_Work required_. Below are some records. Pull every line that contains the word "black".

╭─ Exercise input

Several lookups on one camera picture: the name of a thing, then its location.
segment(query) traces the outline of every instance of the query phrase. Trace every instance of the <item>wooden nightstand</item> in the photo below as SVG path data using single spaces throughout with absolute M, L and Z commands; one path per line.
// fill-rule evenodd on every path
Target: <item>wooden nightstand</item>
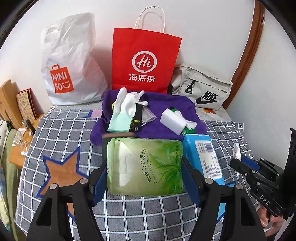
M 40 115 L 39 118 L 36 121 L 32 121 L 32 125 L 35 129 L 37 129 L 38 123 L 43 116 Z M 27 143 L 27 151 L 30 148 L 31 142 L 33 137 L 29 135 L 29 131 L 26 131 L 23 135 L 24 141 Z M 12 164 L 14 164 L 18 169 L 22 169 L 24 163 L 25 163 L 25 156 L 21 154 L 22 151 L 26 151 L 26 149 L 22 149 L 19 146 L 13 146 L 11 147 L 11 151 L 9 153 L 8 161 Z

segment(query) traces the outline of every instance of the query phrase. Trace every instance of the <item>purple cloth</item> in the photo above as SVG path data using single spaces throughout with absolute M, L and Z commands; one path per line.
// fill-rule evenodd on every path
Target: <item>purple cloth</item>
M 103 98 L 103 114 L 99 119 L 92 131 L 91 142 L 94 145 L 102 145 L 102 135 L 106 133 L 108 129 L 111 117 L 113 115 L 112 104 L 115 102 L 118 91 L 107 91 Z M 172 96 L 167 94 L 159 94 L 154 92 L 145 92 L 140 101 L 148 101 L 148 108 L 156 115 L 156 120 L 147 123 L 142 126 L 142 130 L 136 132 L 136 136 L 139 138 L 148 139 L 172 139 L 182 141 L 184 136 L 182 134 L 177 135 L 169 128 L 160 123 L 161 114 L 166 108 L 174 107 L 181 111 L 182 116 L 188 121 L 195 121 L 197 126 L 195 131 L 197 134 L 206 134 L 207 128 L 203 122 L 201 122 L 195 113 L 195 105 L 185 96 Z

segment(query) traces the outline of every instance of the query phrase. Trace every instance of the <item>barcode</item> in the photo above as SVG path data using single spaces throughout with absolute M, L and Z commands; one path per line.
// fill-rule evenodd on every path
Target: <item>barcode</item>
M 214 152 L 211 143 L 205 143 L 205 148 L 207 149 L 207 152 Z

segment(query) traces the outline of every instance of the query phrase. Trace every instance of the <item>gray and white checkered cloth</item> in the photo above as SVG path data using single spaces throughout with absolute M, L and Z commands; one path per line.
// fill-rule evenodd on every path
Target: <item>gray and white checkered cloth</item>
M 79 170 L 89 175 L 102 163 L 102 148 L 90 142 L 90 132 L 97 119 L 84 118 L 89 110 L 51 110 L 42 117 L 25 159 L 18 190 L 15 222 L 27 233 L 33 215 L 40 203 L 36 194 L 47 179 L 42 155 L 64 161 L 79 145 Z M 243 124 L 205 121 L 212 139 L 225 182 L 243 184 L 249 196 L 249 185 L 242 175 L 237 176 L 229 162 L 233 145 L 238 142 L 243 154 L 252 153 L 243 139 Z M 189 239 L 200 209 L 187 193 L 171 196 L 114 196 L 105 193 L 103 200 L 93 208 L 96 221 L 106 241 L 162 241 Z M 213 241 L 219 240 L 223 218 L 217 223 Z M 74 240 L 80 240 L 76 223 L 70 218 Z

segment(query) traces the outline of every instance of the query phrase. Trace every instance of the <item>blue package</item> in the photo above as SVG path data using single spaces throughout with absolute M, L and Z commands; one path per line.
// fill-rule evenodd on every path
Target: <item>blue package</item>
M 219 185 L 225 185 L 220 164 L 209 135 L 187 134 L 182 144 L 183 156 L 188 159 L 194 169 L 199 170 L 205 178 L 211 178 Z M 224 213 L 225 203 L 220 203 L 217 222 L 224 216 Z

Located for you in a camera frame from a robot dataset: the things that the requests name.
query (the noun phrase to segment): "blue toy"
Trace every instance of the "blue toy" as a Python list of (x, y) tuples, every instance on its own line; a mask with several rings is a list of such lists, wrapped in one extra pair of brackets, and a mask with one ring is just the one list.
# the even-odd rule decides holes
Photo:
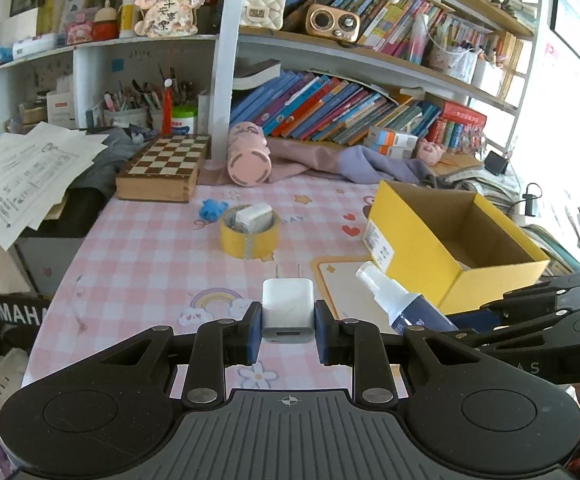
[(227, 202), (217, 202), (212, 198), (203, 200), (203, 206), (199, 209), (199, 217), (201, 217), (201, 220), (212, 224), (221, 218), (221, 215), (227, 208)]

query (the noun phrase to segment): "black cable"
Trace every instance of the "black cable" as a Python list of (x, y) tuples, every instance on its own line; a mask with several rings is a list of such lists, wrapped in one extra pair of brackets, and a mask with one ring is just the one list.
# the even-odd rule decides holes
[[(530, 190), (530, 186), (536, 186), (539, 188), (539, 193), (541, 193), (541, 195), (534, 197), (533, 200), (537, 200), (539, 198), (541, 198), (544, 195), (544, 190), (541, 189), (541, 186), (539, 186), (536, 182), (531, 182), (530, 184), (528, 184), (526, 186), (526, 193), (524, 196), (528, 195), (529, 190)], [(517, 200), (515, 203), (513, 203), (513, 205), (511, 205), (508, 208), (508, 211), (506, 211), (506, 216), (508, 216), (510, 214), (510, 212), (515, 208), (515, 205), (520, 204), (521, 202), (525, 202), (526, 200), (528, 200), (527, 198), (522, 198), (521, 200)]]

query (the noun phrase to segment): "pink tablecloth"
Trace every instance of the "pink tablecloth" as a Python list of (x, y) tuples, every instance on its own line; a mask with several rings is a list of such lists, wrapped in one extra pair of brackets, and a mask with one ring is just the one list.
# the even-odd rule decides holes
[[(240, 319), (261, 299), (263, 280), (311, 278), (310, 261), (325, 254), (363, 254), (365, 218), (377, 186), (297, 176), (256, 188), (199, 186), (192, 203), (112, 199), (65, 275), (32, 350), (25, 383), (73, 364), (151, 326), (176, 334), (205, 321)], [(203, 200), (230, 206), (266, 202), (282, 218), (272, 261), (238, 260), (221, 251), (218, 224), (198, 220)], [(320, 294), (315, 286), (315, 294)], [(184, 370), (173, 396), (180, 396)], [(347, 367), (323, 367), (314, 343), (263, 342), (252, 367), (227, 370), (232, 388), (350, 387)]]

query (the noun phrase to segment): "red tassel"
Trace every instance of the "red tassel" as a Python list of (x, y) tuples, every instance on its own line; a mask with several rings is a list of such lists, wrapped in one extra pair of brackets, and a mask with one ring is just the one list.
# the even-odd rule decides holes
[(172, 79), (166, 79), (166, 91), (163, 96), (163, 124), (161, 124), (161, 135), (172, 133)]

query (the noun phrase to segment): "crosshair marking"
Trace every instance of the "crosshair marking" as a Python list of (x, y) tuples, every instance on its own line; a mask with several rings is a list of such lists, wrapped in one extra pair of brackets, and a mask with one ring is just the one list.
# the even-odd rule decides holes
[(288, 395), (287, 397), (282, 398), (281, 402), (284, 403), (286, 406), (294, 406), (297, 402), (301, 402), (301, 401), (299, 399), (297, 399), (296, 397), (292, 397), (291, 395)]

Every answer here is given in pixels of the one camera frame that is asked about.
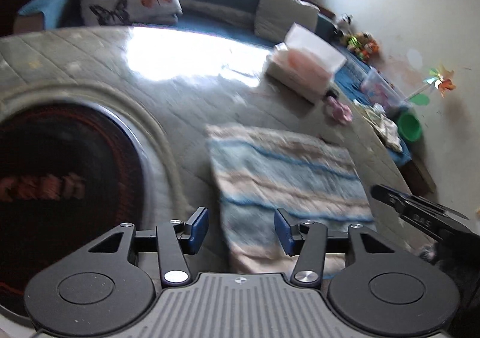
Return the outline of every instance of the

╰─

_Answer section_.
query (the noun phrase to segment): "black cable"
Trace every instance of the "black cable" as a Python list of (x, y) tuples, every instance on its own line; a mask with several rings is a list of such lists, wrapped in one extra pair of brackets, and a mask with one ring is just the one list.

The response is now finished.